The novel analgesic tapentadol combines μ-opioid receptor agonism and noradrenaline reuptake inhibition in a single molecule and shows potent analgesia in various rodent models of pain. We analyzed the contribution of opioid and monoaminergic mechanisms to the activity of tapentadol in rat models of nociceptive and neuropathic pain. Antinociceptive efficacy was inferred from tail withdrawal latencies of experimentally naive rats using a tail flick test. Antihypersensitive efficacy was inferred from ipsilateral paw withdrawal thresholds toward an electronic von Frey filament in a spinal nerve ligation model of mononeuropathic pain. Dose-response curves of tapentadol (intravenous) were determined in combination with vehicle or a fixed dose (intraperitoneal) of the μ-opioid receptor antagonist naloxone (1 mg/kg), the α2-adrenoceptor antagonist yohimbine (2.15 mg/kg), or the serotonin 5-HT2A receptor antagonist ritanserin (0.316 mg/kg). Tapentadol showed clear antinociceptive and antihypersensitive effects (>90% efficacy) with median effective dose (ED50) values of 3.3 and 1.9 mg/kg, respectively. While the antinociceptive ED50 value of tapentadol was shifted to the right 6.4-fold by naloxone (21.2 mg/kg) and only 1.7-fold by yohimbine (5.6 mg/kg), the antihypersensitive ED50 value was shifted to the right 4.7-fold by yohimbine (8.9 mg/kg) and only 2.7-fold by naloxone (5.2 mg/kg). Ritanserin did not affect antinociceptive or antihypersensitive ED50 values of tapentadol.

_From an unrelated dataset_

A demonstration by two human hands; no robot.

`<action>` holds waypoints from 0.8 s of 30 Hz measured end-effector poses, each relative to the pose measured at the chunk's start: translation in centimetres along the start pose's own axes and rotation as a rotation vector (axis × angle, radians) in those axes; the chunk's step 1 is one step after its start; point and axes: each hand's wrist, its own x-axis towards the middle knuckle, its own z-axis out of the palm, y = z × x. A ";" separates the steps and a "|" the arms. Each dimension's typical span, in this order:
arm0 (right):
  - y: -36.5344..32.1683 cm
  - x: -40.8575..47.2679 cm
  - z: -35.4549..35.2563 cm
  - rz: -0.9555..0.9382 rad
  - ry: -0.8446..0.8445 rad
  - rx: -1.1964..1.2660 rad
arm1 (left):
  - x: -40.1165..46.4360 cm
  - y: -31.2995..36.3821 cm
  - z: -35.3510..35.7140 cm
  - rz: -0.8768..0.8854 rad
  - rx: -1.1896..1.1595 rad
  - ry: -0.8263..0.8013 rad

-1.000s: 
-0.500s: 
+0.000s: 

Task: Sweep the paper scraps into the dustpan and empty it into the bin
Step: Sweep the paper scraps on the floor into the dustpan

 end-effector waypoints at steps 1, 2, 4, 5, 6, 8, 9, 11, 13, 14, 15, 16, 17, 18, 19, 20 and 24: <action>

Activation of both μ-opioid receptors and α2-adrenoceptors contribute to the analgesic effects of tapentadol. The relative contribution is, however, dependent on the particular pain indication, as μ-opioid receptor agonism predominantly mediates tapentadol's antinociceptive effects, whereas noradrenaline reuptake inhibition predominantly mediates its antihypersensitive effects.